Problem details ▸ Search the records below for the word "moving". Pull out each line that has it.

Records provided ▸
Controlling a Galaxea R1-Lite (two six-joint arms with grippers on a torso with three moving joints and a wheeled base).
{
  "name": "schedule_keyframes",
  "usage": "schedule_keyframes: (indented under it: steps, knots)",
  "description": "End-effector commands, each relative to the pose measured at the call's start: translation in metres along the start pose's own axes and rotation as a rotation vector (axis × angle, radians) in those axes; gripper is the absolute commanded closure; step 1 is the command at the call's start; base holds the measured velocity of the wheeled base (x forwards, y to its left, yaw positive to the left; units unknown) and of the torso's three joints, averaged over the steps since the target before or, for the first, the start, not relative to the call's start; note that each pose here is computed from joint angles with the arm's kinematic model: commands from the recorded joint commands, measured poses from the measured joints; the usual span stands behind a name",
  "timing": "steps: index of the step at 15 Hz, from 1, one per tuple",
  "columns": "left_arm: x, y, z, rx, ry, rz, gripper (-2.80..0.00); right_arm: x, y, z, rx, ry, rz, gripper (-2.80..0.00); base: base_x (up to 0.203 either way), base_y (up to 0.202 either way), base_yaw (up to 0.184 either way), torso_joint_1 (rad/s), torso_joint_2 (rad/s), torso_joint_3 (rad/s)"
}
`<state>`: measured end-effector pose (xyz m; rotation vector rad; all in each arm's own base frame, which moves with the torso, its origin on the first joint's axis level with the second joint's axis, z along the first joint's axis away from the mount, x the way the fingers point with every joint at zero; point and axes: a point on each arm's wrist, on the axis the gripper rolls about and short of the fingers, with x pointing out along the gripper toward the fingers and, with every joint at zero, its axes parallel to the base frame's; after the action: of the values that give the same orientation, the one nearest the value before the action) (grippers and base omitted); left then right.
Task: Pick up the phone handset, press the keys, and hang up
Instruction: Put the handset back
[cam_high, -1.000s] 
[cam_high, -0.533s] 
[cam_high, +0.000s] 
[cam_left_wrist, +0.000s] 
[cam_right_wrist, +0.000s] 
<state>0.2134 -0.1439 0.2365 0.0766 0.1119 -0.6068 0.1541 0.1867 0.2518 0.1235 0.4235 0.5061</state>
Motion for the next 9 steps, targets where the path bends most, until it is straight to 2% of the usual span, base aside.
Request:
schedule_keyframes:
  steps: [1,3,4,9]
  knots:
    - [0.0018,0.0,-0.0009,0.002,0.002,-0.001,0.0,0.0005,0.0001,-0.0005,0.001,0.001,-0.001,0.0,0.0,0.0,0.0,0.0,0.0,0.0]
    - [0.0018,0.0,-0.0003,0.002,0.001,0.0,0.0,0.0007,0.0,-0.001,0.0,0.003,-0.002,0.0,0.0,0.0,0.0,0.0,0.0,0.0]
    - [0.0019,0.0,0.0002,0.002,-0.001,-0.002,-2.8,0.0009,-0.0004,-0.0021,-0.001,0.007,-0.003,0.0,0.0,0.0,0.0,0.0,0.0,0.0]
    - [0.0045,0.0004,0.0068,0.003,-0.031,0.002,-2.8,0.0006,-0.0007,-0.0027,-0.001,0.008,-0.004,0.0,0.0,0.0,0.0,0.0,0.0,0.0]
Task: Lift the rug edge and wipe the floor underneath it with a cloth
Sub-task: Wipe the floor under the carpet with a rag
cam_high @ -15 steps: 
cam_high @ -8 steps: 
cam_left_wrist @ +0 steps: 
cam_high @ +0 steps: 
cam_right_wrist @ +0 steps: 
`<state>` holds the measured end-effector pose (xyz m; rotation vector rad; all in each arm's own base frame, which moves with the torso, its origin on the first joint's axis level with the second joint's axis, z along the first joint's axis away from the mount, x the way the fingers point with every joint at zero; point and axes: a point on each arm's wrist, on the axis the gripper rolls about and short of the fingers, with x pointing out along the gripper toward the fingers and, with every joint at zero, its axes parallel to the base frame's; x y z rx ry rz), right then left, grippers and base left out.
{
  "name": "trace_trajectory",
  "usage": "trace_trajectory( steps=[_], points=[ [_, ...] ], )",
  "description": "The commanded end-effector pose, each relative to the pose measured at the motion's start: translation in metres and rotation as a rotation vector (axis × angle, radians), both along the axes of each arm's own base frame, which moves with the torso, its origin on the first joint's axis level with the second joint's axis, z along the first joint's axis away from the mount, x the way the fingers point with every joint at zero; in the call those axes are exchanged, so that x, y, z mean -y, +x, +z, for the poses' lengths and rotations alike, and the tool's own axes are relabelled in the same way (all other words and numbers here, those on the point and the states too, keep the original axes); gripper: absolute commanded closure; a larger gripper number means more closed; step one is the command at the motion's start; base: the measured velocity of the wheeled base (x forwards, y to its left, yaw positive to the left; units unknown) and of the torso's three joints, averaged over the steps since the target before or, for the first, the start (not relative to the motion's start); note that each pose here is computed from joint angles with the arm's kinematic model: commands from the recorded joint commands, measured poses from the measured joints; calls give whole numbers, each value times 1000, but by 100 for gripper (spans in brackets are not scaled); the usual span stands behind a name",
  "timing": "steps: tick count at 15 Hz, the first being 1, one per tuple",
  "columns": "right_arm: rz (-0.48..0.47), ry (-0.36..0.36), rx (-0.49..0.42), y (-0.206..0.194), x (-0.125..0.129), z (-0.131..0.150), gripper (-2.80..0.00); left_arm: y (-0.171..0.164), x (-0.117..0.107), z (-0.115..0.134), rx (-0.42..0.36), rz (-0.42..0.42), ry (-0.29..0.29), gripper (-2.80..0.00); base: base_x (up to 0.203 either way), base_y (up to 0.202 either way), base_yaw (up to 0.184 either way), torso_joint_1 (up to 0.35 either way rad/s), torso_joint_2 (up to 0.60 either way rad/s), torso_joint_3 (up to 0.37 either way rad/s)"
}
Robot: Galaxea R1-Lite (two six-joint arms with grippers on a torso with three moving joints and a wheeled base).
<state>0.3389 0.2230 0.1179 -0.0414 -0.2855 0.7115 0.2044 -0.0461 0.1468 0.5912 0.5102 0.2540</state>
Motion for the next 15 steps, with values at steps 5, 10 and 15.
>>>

Solution ▸
Controlling a Galaxea R1-Lite (two six-joint arms with grippers on a torso with three moving joints and a wheeled base).
Robot: Galaxea R1-Lite (two six-joint arms with grippers on a torso with three moving joints and a wheeled base).

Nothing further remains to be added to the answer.